◆ YOUR OBJECTIVE
Give back all of the data unchanged. Keep every word as it is.

◆ Items listed in a dataset
───

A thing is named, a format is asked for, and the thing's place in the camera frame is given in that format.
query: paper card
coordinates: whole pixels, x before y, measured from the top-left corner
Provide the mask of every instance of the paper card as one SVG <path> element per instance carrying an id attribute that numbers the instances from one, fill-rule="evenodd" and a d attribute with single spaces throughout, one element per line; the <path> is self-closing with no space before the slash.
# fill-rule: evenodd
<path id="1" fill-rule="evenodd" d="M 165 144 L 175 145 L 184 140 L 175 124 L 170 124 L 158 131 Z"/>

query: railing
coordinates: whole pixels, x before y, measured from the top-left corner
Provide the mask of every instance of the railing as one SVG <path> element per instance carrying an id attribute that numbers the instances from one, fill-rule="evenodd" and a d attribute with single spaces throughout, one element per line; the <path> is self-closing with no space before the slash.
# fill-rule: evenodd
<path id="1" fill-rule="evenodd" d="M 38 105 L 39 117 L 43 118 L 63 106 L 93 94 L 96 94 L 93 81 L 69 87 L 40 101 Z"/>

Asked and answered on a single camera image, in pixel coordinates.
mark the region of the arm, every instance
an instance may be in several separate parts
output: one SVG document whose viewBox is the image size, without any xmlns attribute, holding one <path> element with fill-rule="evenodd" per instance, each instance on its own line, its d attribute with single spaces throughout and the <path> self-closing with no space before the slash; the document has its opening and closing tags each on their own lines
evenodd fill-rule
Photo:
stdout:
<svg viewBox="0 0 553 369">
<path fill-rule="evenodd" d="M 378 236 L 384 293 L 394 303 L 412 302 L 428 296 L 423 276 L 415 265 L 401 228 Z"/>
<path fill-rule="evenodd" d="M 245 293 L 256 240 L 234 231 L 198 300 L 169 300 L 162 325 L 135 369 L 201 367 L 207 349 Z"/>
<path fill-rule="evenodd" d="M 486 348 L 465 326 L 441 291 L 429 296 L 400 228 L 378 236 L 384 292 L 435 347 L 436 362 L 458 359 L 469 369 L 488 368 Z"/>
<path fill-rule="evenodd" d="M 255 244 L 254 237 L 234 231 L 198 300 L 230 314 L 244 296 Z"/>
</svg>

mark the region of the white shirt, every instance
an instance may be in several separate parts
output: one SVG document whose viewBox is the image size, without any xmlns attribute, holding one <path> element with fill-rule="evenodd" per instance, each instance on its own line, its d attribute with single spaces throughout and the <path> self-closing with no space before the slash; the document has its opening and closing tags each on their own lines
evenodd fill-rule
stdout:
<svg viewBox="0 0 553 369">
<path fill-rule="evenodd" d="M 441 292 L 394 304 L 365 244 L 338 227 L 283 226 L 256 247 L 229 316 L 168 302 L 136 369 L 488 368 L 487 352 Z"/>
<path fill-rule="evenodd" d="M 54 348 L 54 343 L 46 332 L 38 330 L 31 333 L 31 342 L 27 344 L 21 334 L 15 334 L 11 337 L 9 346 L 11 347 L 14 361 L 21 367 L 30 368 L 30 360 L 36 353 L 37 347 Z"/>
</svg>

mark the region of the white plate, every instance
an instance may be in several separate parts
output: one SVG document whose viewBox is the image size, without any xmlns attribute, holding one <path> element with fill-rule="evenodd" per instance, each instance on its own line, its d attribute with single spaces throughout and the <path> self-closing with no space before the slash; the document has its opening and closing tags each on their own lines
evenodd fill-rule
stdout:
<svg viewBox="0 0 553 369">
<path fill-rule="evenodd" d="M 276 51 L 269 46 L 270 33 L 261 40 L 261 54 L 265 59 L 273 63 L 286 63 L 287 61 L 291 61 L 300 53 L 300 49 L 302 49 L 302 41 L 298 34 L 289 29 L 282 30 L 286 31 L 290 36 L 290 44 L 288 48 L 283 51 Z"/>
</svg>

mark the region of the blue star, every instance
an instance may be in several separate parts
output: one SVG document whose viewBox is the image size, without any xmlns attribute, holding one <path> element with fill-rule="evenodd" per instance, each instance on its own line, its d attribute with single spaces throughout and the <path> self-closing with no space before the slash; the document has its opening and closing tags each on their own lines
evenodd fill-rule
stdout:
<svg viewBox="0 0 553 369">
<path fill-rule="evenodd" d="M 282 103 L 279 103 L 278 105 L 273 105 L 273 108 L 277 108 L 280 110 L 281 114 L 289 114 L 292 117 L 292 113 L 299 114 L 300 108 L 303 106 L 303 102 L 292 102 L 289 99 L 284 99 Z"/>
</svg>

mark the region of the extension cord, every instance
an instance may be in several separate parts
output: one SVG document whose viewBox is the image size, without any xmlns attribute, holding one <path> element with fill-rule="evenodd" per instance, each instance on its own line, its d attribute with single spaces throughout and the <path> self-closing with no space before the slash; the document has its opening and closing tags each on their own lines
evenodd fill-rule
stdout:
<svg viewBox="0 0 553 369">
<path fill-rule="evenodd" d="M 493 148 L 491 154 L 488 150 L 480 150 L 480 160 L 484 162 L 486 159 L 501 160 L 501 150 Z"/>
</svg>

───

◆ ANSWER TO THE PROBLEM
A thing is named, a format is asked for, and the thing's place in the camera frame is given in that format.
query: paper card
coordinates: whole pixels, x before y, measured from the top-left corner
Provide the mask of every instance of the paper card as one SVG <path> element per instance carrying an id attribute that numbers the instances from one, fill-rule="evenodd" and a d attribute with single spaces throughout, one element per line; the <path> is self-closing with no space before the slash.
# fill-rule: evenodd
<path id="1" fill-rule="evenodd" d="M 165 144 L 175 145 L 184 140 L 175 124 L 170 124 L 158 131 Z"/>

query: railing
coordinates: whole pixels, x before y, measured from the top-left corner
Provide the mask of every instance of the railing as one SVG <path> element per instance carrying an id attribute that numbers the instances from one, fill-rule="evenodd" and a d attribute with single spaces throughout, one element per line; the <path> is self-closing with no space before the slash.
# fill-rule: evenodd
<path id="1" fill-rule="evenodd" d="M 38 105 L 39 117 L 43 118 L 63 106 L 93 94 L 96 94 L 93 81 L 69 87 L 40 101 Z"/>

Asked and answered on a single camera image, in pixel coordinates.
mark the region of the arm, every instance
an instance may be in several separate parts
output: one SVG document whose viewBox is the image size, without any xmlns attribute, holding one <path> element with fill-rule="evenodd" per instance, each instance on its own line, its d attribute with single spaces throughout and the <path> self-closing with no space before the slash; the document has its opening and closing tags each on their own lines
evenodd fill-rule
Photo:
stdout:
<svg viewBox="0 0 553 369">
<path fill-rule="evenodd" d="M 378 236 L 384 293 L 394 303 L 412 302 L 428 296 L 423 276 L 415 265 L 401 228 Z"/>
<path fill-rule="evenodd" d="M 245 293 L 256 240 L 234 231 L 198 300 L 169 300 L 162 325 L 135 369 L 201 367 L 207 349 Z"/>
<path fill-rule="evenodd" d="M 486 348 L 465 326 L 441 291 L 429 296 L 400 228 L 378 236 L 384 292 L 435 347 L 436 362 L 458 359 L 469 369 L 488 368 Z"/>
<path fill-rule="evenodd" d="M 255 244 L 254 237 L 234 231 L 198 300 L 230 314 L 244 296 Z"/>
</svg>

mark the region of the white shirt, every instance
an instance may be in several separate parts
output: one SVG document whose viewBox is the image size, without any xmlns attribute, holding one <path> element with fill-rule="evenodd" per instance, each instance on its own line, its d attribute with single spaces throughout and the <path> self-closing with no space before the slash; the document has its opening and closing tags each on their own lines
evenodd fill-rule
stdout:
<svg viewBox="0 0 553 369">
<path fill-rule="evenodd" d="M 441 292 L 394 304 L 365 244 L 338 227 L 283 226 L 256 247 L 229 316 L 168 302 L 136 369 L 488 368 L 487 352 Z"/>
<path fill-rule="evenodd" d="M 54 348 L 54 343 L 46 332 L 38 330 L 31 333 L 31 342 L 27 344 L 21 334 L 15 334 L 11 337 L 9 346 L 11 347 L 14 361 L 21 367 L 30 368 L 30 360 L 36 353 L 37 347 Z"/>
</svg>

mark the region of the white plate, every instance
an instance may be in several separate parts
output: one SVG document whose viewBox is the image size, without any xmlns attribute, holding one <path> element with fill-rule="evenodd" per instance, each instance on its own line, its d attribute with single spaces throughout and the <path> self-closing with no space before the slash; the document has its opening and closing tags each on their own lines
evenodd fill-rule
stdout:
<svg viewBox="0 0 553 369">
<path fill-rule="evenodd" d="M 276 51 L 269 46 L 270 33 L 261 40 L 261 54 L 265 59 L 273 63 L 286 63 L 287 61 L 291 61 L 300 53 L 300 49 L 302 49 L 302 41 L 298 34 L 289 29 L 282 30 L 286 31 L 290 36 L 290 44 L 288 48 L 283 51 Z"/>
</svg>

mark the region of the blue star, every instance
an instance may be in several separate parts
output: one SVG document whose viewBox is the image size, without any xmlns attribute, holding one <path> element with fill-rule="evenodd" per instance, each instance on its own line, its d attribute with single spaces throughout and the <path> self-closing with no space before the slash; the document has its opening and closing tags each on their own lines
evenodd fill-rule
stdout:
<svg viewBox="0 0 553 369">
<path fill-rule="evenodd" d="M 282 103 L 279 103 L 278 105 L 273 105 L 273 108 L 277 108 L 280 110 L 281 114 L 289 114 L 292 117 L 292 113 L 299 114 L 300 108 L 303 106 L 303 102 L 292 102 L 289 99 L 284 99 Z"/>
</svg>

mark the region of the extension cord, every instance
an instance may be in several separate parts
output: one SVG document whose viewBox is the image size, without any xmlns attribute, holding one <path> element with fill-rule="evenodd" per instance, each instance on its own line, its d attribute with single spaces throughout and the <path> self-closing with no space before the slash; the document has its opening and closing tags each on their own lines
evenodd fill-rule
stdout:
<svg viewBox="0 0 553 369">
<path fill-rule="evenodd" d="M 493 148 L 491 154 L 488 150 L 480 150 L 480 160 L 484 162 L 486 159 L 501 160 L 501 150 Z"/>
</svg>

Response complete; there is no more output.